• TASK ITEM: Across the data below, how many lines have the word "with" in them? Give the number and nothing else.

• EXERCISE DATA:
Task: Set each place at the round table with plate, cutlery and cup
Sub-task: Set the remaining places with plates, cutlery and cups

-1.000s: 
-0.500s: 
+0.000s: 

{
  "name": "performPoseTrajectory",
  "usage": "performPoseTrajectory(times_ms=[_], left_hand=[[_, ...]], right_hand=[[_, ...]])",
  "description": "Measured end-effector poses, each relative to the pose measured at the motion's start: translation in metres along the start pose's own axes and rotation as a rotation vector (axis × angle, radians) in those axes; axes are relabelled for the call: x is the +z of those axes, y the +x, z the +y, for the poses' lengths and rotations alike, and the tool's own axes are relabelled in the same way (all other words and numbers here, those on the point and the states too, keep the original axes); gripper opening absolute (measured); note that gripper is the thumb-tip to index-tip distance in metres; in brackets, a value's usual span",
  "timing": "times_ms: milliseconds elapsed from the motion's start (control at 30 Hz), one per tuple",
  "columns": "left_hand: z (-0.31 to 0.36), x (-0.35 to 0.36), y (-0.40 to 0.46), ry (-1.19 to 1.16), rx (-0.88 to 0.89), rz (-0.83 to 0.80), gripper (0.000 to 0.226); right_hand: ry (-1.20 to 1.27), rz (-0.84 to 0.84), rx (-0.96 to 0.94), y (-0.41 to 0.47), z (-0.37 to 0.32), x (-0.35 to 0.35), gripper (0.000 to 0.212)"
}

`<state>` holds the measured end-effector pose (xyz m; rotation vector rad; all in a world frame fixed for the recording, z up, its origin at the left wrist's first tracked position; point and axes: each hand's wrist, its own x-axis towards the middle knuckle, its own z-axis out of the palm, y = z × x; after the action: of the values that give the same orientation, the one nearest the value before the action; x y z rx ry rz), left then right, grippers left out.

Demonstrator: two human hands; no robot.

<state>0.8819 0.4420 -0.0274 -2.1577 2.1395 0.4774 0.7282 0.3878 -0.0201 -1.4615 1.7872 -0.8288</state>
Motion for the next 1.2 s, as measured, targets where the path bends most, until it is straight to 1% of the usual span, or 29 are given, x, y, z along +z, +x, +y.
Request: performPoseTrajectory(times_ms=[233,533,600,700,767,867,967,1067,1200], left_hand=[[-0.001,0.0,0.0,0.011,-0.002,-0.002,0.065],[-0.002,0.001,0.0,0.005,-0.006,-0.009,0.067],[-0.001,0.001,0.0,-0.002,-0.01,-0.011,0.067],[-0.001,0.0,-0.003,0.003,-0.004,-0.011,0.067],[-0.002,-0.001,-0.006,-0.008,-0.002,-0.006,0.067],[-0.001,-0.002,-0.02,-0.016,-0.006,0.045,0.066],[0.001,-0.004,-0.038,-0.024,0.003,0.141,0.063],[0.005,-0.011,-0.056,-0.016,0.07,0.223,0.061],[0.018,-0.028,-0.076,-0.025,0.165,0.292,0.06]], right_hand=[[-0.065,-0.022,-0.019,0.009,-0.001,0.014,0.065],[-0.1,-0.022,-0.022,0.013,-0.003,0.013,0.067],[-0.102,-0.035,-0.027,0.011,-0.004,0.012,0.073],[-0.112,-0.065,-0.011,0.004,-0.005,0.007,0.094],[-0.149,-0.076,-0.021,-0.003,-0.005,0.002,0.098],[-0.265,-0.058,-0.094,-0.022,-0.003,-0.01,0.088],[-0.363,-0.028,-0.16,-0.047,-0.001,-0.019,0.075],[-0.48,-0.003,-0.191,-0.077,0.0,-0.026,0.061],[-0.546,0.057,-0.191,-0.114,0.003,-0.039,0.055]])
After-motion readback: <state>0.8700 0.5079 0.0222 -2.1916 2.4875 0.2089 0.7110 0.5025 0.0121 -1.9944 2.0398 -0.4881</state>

• WRITTEN SOLUTION: 2